[Sugar-devel] Browse and the move to WebKit

lkcl luke luke.leighton at gmail.com
Fri Feb 24 20:06:54 EST 2012


[mozilla people, please feel free to skip to the bottom of this, for
the conclusion - the rest is detail]

right: i've just learned something very exciting: one of the pyjamas
contributors, a very intelligent individual, anthony, has been working
with the webkit-gtk team to create a gobject-introspection port of
pyjamas-desktop.  he has a number of the examples already working.

to emphasise the significance of this:

* the damaged event handling which was added in by the webkit gtk team
3 years ago (without design consultation, after mark rowe ordered the
removal of the original fully-working event handling without good
justification) has been removed.

 the new event handling infrastructure is, i gather, no longer
dependent *at all* on gobject signals.  it should be along the exact
same lines as the pythonwebkit bindings: a direct callback, directly
called from the webkit event infrastructure.

 that means that event callbacks will no longer result in race
conditions, instability and so on, which i warned you about, last
week.

* anthony has direct first-hand experience of what's needed to make
the gobject bindings actually useful and useable.  he will therefore
be able to explain to the webkit-gtk team why mark rowe's
under-informed objections to various absolutely essential features
are, in fact, absolutely essential.  in the intervening years (!!  i
can't quite get over the fact that the original work was done in
2008...) the webkit-gtk team may have actually encountered some of the
problems themselves.


the bottom line is that i have much more confidence in the
webkit-gobject bindings, thanks to anthony's involvement, that anthony
can help the webkit-gtk team to stabilise the webkit-gobject bindings,
through the use of pyjamas-desktop as a massively-comprehensive 100%
code-coverage testing environment.  it is therefore *not* my
recommendation that the OLPC team revert to the use of python-hulahop
for their web browser "activity".

this effectively leaves the python-hulahop code completely orphaned,
and only relevant to the pyjamas-desktop "xulrunner" port.
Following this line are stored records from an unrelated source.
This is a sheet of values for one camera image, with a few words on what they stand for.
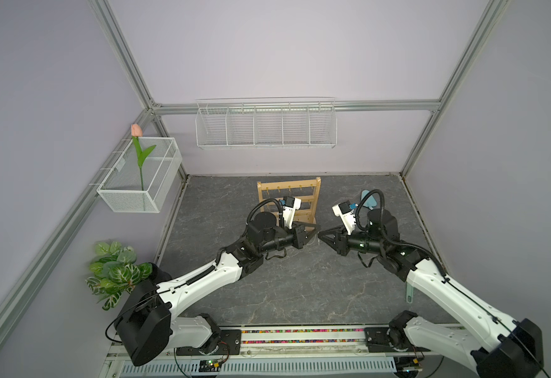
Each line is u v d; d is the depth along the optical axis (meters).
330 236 0.69
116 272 0.61
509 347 0.39
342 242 0.63
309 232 0.69
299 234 0.62
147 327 0.40
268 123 0.99
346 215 0.64
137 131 0.79
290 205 0.65
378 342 0.73
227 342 0.74
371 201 1.09
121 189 0.68
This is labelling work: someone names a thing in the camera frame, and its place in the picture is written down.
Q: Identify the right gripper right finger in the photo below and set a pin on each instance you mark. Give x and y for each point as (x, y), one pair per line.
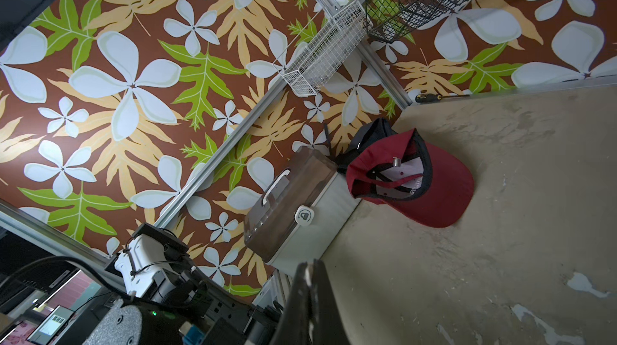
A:
(327, 323)

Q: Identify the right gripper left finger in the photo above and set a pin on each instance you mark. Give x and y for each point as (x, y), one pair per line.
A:
(293, 327)

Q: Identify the white wire basket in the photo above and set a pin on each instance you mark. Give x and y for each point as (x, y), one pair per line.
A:
(317, 61)

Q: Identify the black screwdriver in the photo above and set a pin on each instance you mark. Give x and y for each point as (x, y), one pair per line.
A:
(431, 98)

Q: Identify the maroon baseball cap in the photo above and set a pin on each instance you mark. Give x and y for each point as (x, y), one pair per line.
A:
(421, 181)

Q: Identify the monitor screen outside cell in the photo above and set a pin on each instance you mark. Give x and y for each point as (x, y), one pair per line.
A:
(51, 326)

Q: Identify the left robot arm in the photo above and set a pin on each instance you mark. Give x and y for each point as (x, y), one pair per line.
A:
(166, 298)

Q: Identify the brown lidded storage box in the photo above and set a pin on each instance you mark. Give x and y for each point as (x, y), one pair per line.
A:
(300, 214)

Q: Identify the black baseball cap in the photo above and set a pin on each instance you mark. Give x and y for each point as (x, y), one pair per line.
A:
(367, 135)

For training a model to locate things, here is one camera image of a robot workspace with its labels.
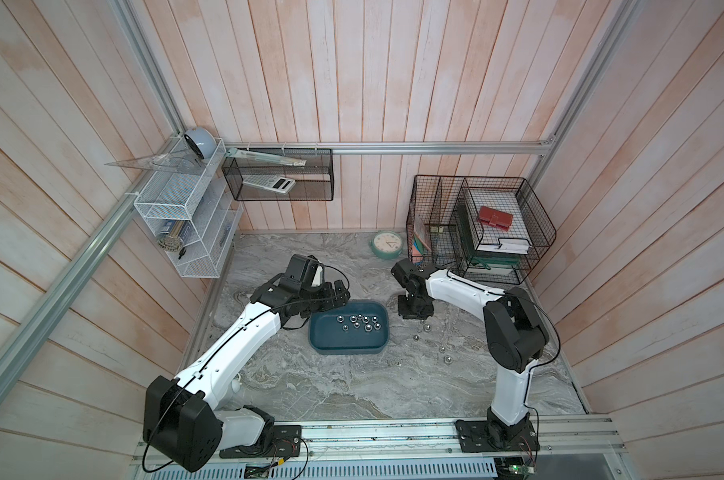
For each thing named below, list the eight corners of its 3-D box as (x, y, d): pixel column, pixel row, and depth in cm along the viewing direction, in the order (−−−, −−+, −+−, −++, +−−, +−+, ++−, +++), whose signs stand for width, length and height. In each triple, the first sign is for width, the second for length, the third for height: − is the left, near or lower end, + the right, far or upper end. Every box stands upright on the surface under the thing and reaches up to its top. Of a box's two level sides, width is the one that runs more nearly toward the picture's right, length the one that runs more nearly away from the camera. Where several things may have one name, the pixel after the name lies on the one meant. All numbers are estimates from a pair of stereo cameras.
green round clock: (369, 259, 114) (369, 254, 111) (368, 235, 122) (368, 230, 119) (403, 259, 114) (404, 254, 111) (400, 235, 122) (401, 230, 119)
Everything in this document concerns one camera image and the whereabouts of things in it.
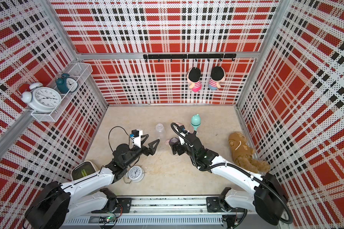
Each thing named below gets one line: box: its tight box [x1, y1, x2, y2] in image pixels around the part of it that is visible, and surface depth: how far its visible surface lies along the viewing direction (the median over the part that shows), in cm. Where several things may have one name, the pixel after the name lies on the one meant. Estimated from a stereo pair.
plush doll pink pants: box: [186, 67, 202, 93], surface depth 98 cm
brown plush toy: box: [227, 131, 271, 174], surface depth 87 cm
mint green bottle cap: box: [190, 113, 202, 131], surface depth 93 cm
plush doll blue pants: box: [208, 66, 226, 91], surface depth 97 cm
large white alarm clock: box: [17, 82, 62, 114], surface depth 63 cm
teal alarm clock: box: [55, 72, 79, 94], surface depth 73 cm
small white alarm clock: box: [127, 165, 145, 182], surface depth 83 cm
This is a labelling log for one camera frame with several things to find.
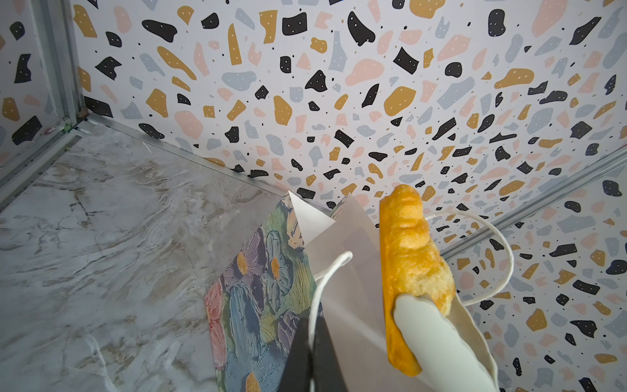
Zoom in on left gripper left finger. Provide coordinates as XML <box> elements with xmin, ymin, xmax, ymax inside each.
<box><xmin>278</xmin><ymin>317</ymin><xmax>314</xmax><ymax>392</ymax></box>

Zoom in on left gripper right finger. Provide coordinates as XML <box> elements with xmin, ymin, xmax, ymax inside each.
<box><xmin>313</xmin><ymin>316</ymin><xmax>348</xmax><ymax>392</ymax></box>

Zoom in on floral paper bag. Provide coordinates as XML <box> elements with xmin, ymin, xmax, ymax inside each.
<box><xmin>205</xmin><ymin>194</ymin><xmax>498</xmax><ymax>391</ymax></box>

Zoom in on white metal tongs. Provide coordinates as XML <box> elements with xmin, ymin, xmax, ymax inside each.
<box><xmin>394</xmin><ymin>294</ymin><xmax>498</xmax><ymax>391</ymax></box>

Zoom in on rectangular pastry bread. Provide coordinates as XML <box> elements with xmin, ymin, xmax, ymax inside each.
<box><xmin>379</xmin><ymin>185</ymin><xmax>457</xmax><ymax>377</ymax></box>

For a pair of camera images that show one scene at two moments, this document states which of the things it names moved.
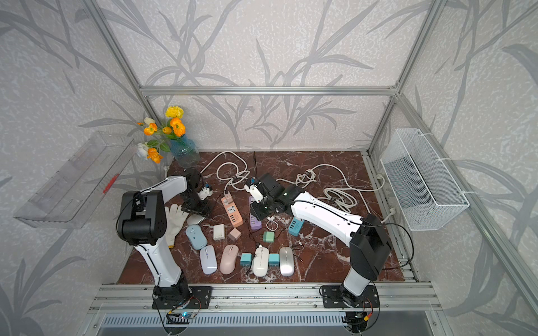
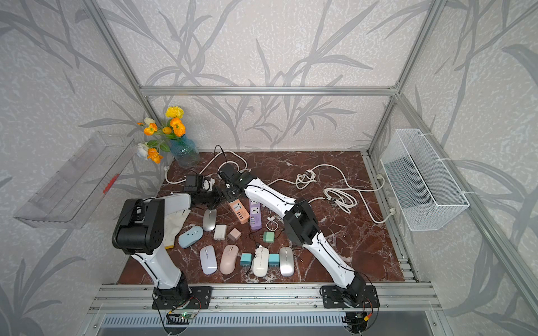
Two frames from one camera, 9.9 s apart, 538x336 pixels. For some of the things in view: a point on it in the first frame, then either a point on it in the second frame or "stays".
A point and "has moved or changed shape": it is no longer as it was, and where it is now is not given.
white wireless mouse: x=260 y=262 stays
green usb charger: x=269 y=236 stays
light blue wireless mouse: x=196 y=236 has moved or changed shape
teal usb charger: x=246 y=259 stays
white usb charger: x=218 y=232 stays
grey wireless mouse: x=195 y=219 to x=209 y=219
the question is, therefore: is it useful for the mozilla foundation to
have a second test environment - by way of having the pyjamas-desktop
"xulrunner" port still active?  the reason i ask is because as has
been demonstrated by that window focus bug, it looks like there's some
memory corruption which has been completely missed, thanks to the
narrow "drive" of the mozilla foundation to concentrate exclusively on
firefox releases.  but if the testing via hulahop was included on a
regular basis, by the mozilla foundation, then it is not hard to
conclude that that memory corruption bug would have been noted and
fixed much earlier.

l.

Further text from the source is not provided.